Il buon samaritano è anche il cuore della enciclica Fratelli
Tutti di papa Francesco che proprio partendo dalla parabola pone la
domanda cruciale e diretta rivolta ad ogni lettore dell’Enciclica: “Con chi ti
identifichi? Questa domanda è dura, diretta e decisiva. A quale di loro
assomigli? Dobbiamo riconoscere la tentazione che ci circonda di
disinteressarci degli altri, specialmente dei più deboli. Diciamolo, siamo
cresciuti in tanti aspetti ma siamo analfabeti nell’accompagnare, curare e
sostenere i più fragili e deboli delle nostre società sviluppate. Ci siamo
abituati a girare lo sguardo, a passare accanto, a ignorare le situazioni
finché queste non ci toccano direttamente” (FT 64). E così Salvarani può
chiudere facendo sue le parole di Theobald che si dichiara convinto che il
domani della forma ecclesiale in Europa dipenderà esclusivamente dalla capacità
delle nostre comunità di esercitare il ministero di Gesù Cristo in
modo tale che il vangelo possa raggiungere il cuore delle donne e degli uomini
di oggi: di riprenderne, quindi, l’opera di taumaturgico nel farsi
prossimo, soprattutto dei più svantaggiati (quelli che papa Francesco
chiama gli scartati dalla società).
Questa la
lezioni conclusiva: abbiamo bisogno di un nuovo pensiero, di un credere
ospitale, nella consapevolezza che dobbiamo prestare attenzione al kairos – al
tempo che viene e che non conosciamo già in anticipo – come sentinelle in
attesa dell’aurora.

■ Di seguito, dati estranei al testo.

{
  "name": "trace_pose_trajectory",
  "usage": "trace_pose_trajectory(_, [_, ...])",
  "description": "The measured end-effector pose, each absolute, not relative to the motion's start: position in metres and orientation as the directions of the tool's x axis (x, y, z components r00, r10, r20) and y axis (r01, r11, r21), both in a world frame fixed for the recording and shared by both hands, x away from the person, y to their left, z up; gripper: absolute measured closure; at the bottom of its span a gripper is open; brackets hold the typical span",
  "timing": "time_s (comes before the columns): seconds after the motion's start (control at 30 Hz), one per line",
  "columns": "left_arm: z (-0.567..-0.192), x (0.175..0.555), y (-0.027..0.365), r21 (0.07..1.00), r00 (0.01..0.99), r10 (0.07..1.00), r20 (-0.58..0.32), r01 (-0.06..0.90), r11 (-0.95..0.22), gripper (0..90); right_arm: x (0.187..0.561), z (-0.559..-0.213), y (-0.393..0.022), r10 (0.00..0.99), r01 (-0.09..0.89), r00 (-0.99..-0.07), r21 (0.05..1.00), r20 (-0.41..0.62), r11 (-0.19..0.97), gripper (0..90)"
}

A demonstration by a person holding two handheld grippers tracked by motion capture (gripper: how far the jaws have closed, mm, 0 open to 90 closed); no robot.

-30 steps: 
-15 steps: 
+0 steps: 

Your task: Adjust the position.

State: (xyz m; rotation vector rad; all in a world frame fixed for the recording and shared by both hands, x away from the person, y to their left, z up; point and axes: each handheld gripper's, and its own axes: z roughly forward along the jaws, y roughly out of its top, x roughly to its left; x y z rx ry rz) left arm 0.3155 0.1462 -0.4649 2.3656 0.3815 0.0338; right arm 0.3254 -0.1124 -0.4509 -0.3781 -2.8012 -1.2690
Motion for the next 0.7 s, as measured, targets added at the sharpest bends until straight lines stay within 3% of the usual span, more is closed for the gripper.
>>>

E allora stupenda è la chiusura utilizzata da Salvarani
facendo riferimento alla tradizione talmudica che conclude spesso una
discussione con la parola TEJKU, acronimo della formula “il tishbita Elia verrà
e deciderà”, ovvero… sospendiamo e aspettiamo, visto che non sappiamo tutto e
non ci è dato di conoscere tutto. TEJKU, allora, rispetto alla domanda sul
presente e sul futuro dell’occidente post cristiano o, meglio, sul
cristianesimo nel post-occidente.
In sintesi
un ottimo saggio, profondo, documentatissimo (al punto da poter costituire un
piccolo manuale di teologia contemporanea), arguto, capace di aprire moltissime
piste di riflessione e approfondimento.